» Task: How many lines in the listing below hold the word "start"? Answer with the number only.
----
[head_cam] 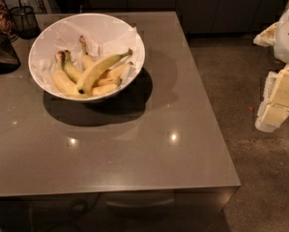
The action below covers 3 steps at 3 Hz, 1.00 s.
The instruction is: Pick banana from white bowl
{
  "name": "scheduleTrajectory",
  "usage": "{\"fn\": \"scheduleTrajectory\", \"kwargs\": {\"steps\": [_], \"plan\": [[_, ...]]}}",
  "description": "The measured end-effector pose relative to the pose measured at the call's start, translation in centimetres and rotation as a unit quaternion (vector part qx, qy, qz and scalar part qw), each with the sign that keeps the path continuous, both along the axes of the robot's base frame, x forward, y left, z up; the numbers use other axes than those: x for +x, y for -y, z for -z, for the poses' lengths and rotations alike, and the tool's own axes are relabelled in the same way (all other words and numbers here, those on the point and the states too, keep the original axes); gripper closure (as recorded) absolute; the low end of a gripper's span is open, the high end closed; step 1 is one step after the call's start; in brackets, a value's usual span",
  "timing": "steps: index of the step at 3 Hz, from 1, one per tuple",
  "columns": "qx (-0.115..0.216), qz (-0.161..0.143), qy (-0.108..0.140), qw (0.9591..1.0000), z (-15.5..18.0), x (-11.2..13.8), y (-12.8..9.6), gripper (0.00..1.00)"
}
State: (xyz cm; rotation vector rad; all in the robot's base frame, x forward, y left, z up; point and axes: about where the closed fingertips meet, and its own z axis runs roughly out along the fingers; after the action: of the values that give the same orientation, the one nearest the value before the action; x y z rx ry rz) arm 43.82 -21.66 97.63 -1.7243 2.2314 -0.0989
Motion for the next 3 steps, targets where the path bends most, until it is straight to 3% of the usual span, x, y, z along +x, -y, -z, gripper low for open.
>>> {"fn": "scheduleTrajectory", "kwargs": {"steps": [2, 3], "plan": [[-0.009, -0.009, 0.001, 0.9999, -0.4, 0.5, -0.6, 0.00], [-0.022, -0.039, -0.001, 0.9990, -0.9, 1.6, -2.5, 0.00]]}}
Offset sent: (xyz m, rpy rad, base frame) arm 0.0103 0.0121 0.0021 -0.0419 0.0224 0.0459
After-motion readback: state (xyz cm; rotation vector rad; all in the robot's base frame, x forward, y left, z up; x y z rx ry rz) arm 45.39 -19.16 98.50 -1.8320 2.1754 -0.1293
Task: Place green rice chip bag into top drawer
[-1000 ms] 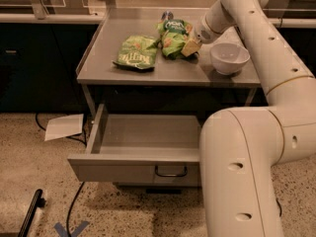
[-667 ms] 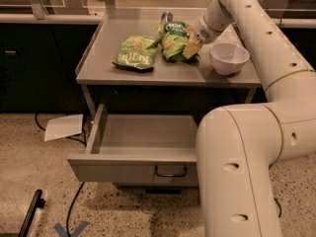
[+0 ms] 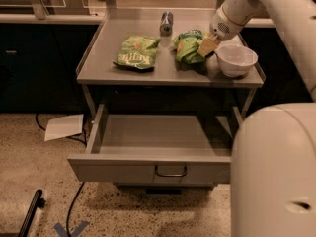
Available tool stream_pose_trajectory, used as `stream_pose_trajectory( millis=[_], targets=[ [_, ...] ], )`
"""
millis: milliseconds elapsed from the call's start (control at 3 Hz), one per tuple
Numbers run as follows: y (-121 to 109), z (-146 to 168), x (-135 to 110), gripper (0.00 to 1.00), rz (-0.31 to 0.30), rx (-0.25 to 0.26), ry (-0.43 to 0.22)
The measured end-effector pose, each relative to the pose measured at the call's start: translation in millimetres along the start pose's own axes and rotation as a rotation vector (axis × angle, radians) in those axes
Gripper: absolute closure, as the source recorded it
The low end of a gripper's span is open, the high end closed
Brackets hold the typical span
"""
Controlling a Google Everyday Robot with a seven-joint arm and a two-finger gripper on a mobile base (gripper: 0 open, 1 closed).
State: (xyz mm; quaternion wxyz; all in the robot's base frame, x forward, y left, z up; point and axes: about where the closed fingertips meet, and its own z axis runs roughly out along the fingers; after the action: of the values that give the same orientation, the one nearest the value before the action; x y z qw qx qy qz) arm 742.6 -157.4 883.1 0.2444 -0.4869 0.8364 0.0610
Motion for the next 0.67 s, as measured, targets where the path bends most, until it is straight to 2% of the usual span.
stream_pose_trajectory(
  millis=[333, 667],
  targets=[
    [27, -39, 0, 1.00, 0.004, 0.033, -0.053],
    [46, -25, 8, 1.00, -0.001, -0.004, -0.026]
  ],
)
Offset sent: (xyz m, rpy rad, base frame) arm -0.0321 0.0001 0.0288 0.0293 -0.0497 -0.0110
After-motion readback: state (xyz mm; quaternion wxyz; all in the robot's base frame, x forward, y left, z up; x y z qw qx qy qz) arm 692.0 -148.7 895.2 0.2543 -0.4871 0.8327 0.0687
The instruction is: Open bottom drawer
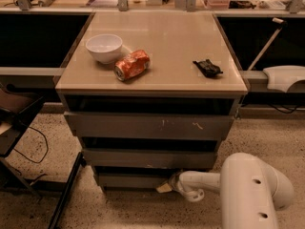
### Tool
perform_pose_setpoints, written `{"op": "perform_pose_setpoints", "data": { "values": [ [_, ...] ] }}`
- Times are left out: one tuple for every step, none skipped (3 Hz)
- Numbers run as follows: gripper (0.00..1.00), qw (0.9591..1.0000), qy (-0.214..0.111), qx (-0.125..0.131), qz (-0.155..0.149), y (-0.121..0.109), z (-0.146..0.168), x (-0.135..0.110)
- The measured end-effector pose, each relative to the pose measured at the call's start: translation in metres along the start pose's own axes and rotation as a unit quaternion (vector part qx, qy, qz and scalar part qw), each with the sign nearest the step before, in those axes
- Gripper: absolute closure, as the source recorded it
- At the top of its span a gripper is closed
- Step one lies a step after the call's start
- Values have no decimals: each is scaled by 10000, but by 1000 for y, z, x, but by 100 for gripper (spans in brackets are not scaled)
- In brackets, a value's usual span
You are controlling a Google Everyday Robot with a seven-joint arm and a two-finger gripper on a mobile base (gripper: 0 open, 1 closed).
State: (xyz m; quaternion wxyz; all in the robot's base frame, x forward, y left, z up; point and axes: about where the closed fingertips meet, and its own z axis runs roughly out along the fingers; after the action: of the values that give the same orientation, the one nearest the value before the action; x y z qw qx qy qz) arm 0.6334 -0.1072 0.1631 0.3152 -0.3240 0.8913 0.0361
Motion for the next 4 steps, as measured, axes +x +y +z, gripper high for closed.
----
» Output of the task: 5